Those lines of the material below that fall between its first line and the line with "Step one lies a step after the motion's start", both included, are to be repeated exactly.

------------------------------------------------------------

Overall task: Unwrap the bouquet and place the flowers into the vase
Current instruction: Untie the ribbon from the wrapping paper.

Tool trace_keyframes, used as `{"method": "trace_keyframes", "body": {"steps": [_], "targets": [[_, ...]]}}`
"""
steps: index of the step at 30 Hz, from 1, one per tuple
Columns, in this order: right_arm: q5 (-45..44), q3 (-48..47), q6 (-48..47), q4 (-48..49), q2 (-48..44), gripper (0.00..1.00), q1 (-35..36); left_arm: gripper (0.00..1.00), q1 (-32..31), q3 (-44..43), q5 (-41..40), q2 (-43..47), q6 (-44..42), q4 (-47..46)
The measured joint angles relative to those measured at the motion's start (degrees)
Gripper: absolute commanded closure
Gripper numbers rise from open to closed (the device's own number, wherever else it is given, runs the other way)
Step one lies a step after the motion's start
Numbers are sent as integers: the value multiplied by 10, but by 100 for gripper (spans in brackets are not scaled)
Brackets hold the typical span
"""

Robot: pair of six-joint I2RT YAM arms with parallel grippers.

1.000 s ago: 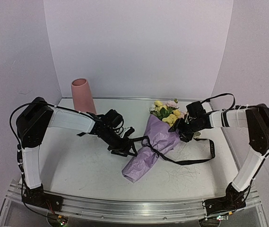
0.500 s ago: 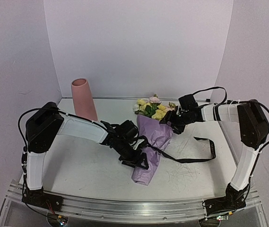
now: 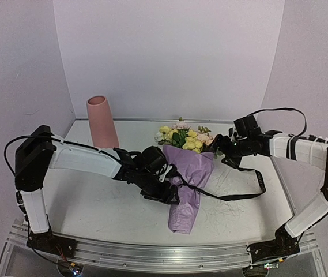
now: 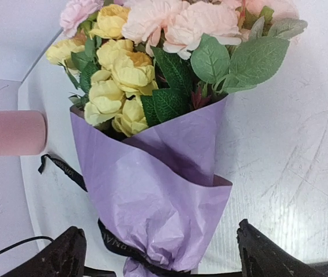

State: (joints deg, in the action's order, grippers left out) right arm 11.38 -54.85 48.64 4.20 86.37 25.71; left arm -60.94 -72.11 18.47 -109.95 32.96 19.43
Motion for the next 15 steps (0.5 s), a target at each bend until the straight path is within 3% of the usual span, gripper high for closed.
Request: {"method": "trace_keyframes", "body": {"steps": [4,8,15], "targets": [[-13,25,-5,-16,-58,36,5,25,0,31,-34,70,-1,0],[-24,38,-6,-48,-99,50,42,31,0,54,-62,128,-12,1],[-33,39,7,-68,-110,54,117,38,3,54,-102,154,-30,1]]}}
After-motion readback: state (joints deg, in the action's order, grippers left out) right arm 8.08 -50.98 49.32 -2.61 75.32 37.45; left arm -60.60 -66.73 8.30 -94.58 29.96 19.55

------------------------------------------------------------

ANSWER BOX:
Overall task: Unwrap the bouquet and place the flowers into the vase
Current instruction: Untie the ribbon from the wrapping paper.

Tool trace_keyframes, used as `{"method": "trace_keyframes", "body": {"steps": [_], "targets": [[_, ...]]}}`
"""
steps: index of the step at 30 Hz, from 1, one per tuple
Columns, in this order: right_arm: q5 (-45..44), q3 (-48..47), q6 (-48..47), q4 (-48..49), q2 (-48..44), gripper (0.00..1.00), q1 (-35..36); left_arm: gripper (0.00..1.00), q1 (-32..31), q3 (-44..43), q5 (-41..40), q2 (-43..47), q6 (-44..42), q4 (-47..46)
The measured joint angles relative to those measured at the motion's start (degrees)
Gripper: absolute commanded closure
Gripper numbers rise from open to closed (the device's own number, wherever else it is given, runs the other way)
Step one lies a step after the motion's start

The response to the exercise is now finished.